This is the story of how I butted heads with a student, ended up stealing her cell phone, and was eventually reprimanded by my school for giving her an obscene gesture (although I was innocent). In the course of reading this, I hope you will see how a teacher can never really guess what’s going to happen next. Teaching is full of surprises, little moments that a reflective person unlike myself can learn from. I don’t know if I learned anything from the events that transpired with “Miss A,” other than the statement of fact that provides our story with its title:
Billy is gay.
It all began on a Thursday, my first Thursday at the new school. Up until that point, things had gone wonderfully. The kids seemed awesome and classes were off to a good start. That all changed when a heavy-set middle school girl came bounding through the door. This was my last Thursday class, a group of ten middle school kids. My attention was quickly gobbled up by the girl I mentioned earlier; she was incredibly loud and seemed to be the leader of the gang of middle school girls that sat around her. It’s not hard to tell when the “bad” student walks into the room.
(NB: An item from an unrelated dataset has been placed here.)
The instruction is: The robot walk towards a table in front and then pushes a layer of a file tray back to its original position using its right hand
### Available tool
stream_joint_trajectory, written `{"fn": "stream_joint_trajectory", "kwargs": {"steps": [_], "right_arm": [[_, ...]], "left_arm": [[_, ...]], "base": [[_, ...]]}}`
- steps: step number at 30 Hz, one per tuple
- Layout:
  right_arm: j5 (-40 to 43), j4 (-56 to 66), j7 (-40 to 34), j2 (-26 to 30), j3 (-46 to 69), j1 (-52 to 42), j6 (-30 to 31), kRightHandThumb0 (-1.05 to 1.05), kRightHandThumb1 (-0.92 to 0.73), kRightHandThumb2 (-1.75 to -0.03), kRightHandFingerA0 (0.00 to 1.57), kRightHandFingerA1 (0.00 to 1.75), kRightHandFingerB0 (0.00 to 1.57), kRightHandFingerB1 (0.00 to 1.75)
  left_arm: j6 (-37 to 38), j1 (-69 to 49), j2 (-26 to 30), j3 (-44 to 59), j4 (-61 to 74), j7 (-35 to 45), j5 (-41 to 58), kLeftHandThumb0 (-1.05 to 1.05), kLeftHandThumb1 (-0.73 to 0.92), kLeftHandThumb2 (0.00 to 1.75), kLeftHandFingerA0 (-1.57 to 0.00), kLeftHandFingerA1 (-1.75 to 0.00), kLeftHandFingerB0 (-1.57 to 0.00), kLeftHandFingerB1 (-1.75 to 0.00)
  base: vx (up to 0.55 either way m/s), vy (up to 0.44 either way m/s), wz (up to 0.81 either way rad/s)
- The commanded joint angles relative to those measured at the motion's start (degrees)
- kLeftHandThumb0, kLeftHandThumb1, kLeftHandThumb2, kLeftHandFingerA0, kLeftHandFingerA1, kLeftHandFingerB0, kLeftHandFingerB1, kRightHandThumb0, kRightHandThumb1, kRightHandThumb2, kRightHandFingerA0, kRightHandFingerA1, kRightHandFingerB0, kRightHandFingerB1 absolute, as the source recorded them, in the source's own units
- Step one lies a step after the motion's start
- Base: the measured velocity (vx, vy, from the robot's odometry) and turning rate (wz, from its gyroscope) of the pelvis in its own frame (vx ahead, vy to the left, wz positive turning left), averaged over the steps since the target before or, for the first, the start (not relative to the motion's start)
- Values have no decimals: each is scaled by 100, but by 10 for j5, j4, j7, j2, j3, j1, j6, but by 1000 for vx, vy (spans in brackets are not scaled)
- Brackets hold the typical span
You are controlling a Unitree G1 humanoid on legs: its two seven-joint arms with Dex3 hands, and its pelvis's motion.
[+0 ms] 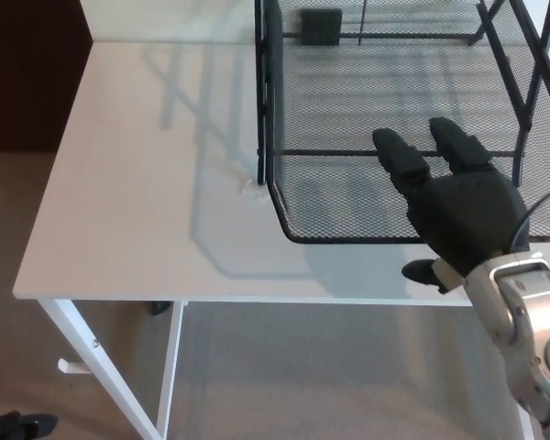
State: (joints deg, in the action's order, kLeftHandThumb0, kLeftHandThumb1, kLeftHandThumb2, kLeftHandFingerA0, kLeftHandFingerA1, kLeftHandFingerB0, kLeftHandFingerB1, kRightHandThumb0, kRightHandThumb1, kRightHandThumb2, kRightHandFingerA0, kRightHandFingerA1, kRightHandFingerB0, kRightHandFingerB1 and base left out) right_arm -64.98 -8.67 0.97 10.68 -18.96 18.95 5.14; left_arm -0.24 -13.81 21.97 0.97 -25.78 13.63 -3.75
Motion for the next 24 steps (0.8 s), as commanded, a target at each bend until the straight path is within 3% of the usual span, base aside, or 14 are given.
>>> {"fn": "stream_joint_trajectory", "kwargs": {"steps": [1, 2, 3, 10, 11, 14, 15, 24], "right_arm": [[5, -13, -12, 5, -11, 26, 26, -54, -37, -69, 0, 0, 0, 6], [4, -8, -10, 7, -15, 31, 28, -56, -37, -70, 0, 0, 0, 5], [1, -8, -10, 8, -18, 35, 30, -57, -38, -70, 0, 0, 0, 4], [9, -2, -7, 9, -29, 56, 39, -60, -39, -71, 0, 0, 0, 4], [10, -3, -7, 8, -30, 58, 40, -60, -39, -71, 0, 0, 0, 4], [16, -27, -15, 7, -30, 72, 45, -59, -39, -71, 0, 2, 0, 4], [15, -32, -10, 8, -32, 76, 48, -62, -40, -72, 0, 0, 0, 2], [28, -105, -9, 17, -39, 125, 51, -65, -42, -73, 0, 0, 0, 2]], "left_arm": [[0, 0, 3, -1, -2, -7, -10, -15, 45, 88, -50, -62, -21, -49], [-3, -1, 3, -2, 1, -7, -11, -18, 62, 58, -58, -45, -33, -35], [-5, 0, 3, -2, 1, -8, -12, -15, 45, 88, -50, -62, -20, -49], [1, 1, 4, -2, -1, -5, -13, -15, 45, 88, -50, -63, -20, -50], [2, 1, 4, -2, -2, -3, -12, -18, 62, 58, -57, -45, -32, -35], [1, 3, 1, 2, -3, -2, -6, -18, 62, 58, -57, -45, -33, -35], [-9, 0, 0, 3, 5, -2, -4, -15, 45, 88, -49, -62, -20, -49], [-5, 4, 1, 2, -2, -1, -6, -15, 45, 88, -50, -63, -20, -49]], "base": [[0, 0, 0], [0, 0, 0], [0, 0, 0], [0, 0, 0], [0, 0, 0], [0, 0, 0], [0, 0, 0], [0, 0, 0]]}}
They typically like to announce their presence.
“Hello everyone,” I said to the class. I wrote my name on the board. “My name is Bill. It’s easy to remember. Just like Bill Gates, or Bill Clinton, or Bill Belamy.”
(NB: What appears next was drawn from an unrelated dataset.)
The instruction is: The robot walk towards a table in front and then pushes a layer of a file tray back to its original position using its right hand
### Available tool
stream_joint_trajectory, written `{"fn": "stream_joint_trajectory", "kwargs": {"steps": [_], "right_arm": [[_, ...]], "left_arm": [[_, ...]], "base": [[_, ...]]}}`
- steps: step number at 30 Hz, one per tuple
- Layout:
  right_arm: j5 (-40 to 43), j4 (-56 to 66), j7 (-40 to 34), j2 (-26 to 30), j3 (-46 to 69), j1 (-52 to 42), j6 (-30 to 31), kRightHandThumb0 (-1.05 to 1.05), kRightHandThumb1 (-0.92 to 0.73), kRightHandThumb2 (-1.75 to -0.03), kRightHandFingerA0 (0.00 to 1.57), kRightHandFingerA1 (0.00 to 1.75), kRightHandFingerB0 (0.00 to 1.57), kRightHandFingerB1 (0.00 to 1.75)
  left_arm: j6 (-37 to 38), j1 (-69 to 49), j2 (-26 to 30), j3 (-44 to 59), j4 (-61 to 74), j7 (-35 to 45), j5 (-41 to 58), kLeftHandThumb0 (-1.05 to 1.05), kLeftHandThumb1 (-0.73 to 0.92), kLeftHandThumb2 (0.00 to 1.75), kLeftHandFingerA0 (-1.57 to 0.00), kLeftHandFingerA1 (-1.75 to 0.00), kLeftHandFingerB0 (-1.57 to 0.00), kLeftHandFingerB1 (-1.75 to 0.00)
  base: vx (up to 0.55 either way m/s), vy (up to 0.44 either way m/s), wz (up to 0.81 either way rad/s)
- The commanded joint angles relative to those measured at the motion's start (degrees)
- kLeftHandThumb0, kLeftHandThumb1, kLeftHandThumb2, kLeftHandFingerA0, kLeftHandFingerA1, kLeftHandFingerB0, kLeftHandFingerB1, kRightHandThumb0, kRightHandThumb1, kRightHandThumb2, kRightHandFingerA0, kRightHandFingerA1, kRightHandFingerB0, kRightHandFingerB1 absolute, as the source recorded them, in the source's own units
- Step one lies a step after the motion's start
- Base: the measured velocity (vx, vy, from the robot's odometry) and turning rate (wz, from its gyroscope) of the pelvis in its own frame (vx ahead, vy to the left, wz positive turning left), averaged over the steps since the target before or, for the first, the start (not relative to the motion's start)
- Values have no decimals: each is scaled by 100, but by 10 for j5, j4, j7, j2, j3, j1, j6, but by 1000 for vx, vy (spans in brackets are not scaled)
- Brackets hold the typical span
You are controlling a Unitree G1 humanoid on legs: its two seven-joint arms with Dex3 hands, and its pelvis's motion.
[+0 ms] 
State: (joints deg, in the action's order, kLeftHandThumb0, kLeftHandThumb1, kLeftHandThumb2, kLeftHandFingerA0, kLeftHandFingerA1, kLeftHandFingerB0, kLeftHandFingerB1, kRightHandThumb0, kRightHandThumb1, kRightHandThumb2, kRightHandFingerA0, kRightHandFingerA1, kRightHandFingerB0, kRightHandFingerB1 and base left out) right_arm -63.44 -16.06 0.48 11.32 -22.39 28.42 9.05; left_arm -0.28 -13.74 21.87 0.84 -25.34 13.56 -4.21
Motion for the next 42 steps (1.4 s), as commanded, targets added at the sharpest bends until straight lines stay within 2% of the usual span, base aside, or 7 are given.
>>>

I figured the students would know one of them, most likely Belamy, and that would help them pronounce my name. Before I could say another word, the girl I’d already started to worry about exploded.
“Billy!” she shouted. “Hahaha!!! Billy is gay! Teacher is gay!”
This caused the rest of the class to go berserk. Suddenly everyone was saying, “Billy! Billy!”
“Um,” I said. “Okay. It’s actually Bill. So it would be good if we could stick to that, I guess. Bill.”
“Teacher!” the girl laughed. “Billy means gay!”
“Well, that’s nice to know,” I said, and then tried to change the subject. “What is your name?”
“Billy! My name is Billy!”
The class was seriously losing it. I felt embarrassed and it was only two minutes into the first class. I faked a laugh. “Nice one. Really, what is your name?”
“No name,” she said, a huge smile on her face. “Haha. Gay. Billy.
That fifty minute class seemed to go on forever. When it finally came to a close, Leah, my boss, came in my room. “How was the big girl?” she asked me. “She gave the last foreign teacher many problems.”
“She was bad,” I said, admittedly. “We’ll figure her out.”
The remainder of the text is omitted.